I decided to deflect by turning the spotlight on potential bumps in my personal life. Time was ticking by and I couldn’t help notice that my ex-husband and my replacement were not yet here.
‘Where’s Nate?’ I asked. ‘Isn’t he coming?’
Sasha adopted the pursed lips of disapproval. ‘I’ve no idea. To be honest with you I’m a bit pissed off. We haven’t been able to get a hold of him all week and then he left a message on Justin’s voicemail earlier saying he’d be late.’
A dozen thoughts rushed through my mind. Was he sick? No, he’d have called someone. Maybe he was having an emotional turmoil? Perhaps he and Janet had split?
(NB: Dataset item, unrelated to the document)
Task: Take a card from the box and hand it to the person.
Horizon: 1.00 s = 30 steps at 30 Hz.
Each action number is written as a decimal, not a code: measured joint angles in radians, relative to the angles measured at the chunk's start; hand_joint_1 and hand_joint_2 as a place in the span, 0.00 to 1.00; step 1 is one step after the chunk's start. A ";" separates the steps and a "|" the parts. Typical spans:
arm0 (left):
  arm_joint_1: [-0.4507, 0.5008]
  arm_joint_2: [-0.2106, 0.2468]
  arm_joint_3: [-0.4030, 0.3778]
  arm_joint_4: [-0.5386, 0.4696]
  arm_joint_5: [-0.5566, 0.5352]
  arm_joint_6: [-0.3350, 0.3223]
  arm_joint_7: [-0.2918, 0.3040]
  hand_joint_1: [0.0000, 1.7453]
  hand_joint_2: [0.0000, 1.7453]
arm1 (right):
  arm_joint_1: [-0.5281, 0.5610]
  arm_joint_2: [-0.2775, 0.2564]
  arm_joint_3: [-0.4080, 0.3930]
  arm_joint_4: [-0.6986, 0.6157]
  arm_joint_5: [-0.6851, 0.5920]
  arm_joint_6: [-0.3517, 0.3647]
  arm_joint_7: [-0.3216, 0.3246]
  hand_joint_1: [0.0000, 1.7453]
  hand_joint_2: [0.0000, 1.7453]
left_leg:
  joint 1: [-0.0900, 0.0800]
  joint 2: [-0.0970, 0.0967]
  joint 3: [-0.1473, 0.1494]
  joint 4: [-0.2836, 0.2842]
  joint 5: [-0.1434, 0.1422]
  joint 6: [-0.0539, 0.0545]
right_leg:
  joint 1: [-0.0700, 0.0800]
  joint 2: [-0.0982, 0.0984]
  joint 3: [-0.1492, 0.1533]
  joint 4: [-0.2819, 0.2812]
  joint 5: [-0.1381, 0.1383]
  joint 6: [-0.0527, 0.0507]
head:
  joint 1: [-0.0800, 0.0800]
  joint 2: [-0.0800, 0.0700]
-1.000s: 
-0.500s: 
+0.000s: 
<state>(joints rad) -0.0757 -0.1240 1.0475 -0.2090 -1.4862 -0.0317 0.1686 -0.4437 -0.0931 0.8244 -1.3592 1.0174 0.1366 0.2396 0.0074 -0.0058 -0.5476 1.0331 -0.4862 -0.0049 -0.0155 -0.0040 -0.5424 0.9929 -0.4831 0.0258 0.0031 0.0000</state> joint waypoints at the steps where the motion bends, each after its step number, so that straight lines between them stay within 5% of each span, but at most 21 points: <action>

Was it wrong that, even after all this time, a tiny part of me cheered at that prospect?
My thoughts were interrupted by the screech of electronic feedback, then ‘Ladies and gentlemen, I’d like your attention please.’ It was Justin’s brother, Jake, standing on the bar with a microphone. This would be good. It could be anything from an emotional speech to an announcement that there was about to be a session of strip limbo dancing. ‘I’d just like to say happy birthday to my brother, Justin.’
A cheer went up, then he carried on.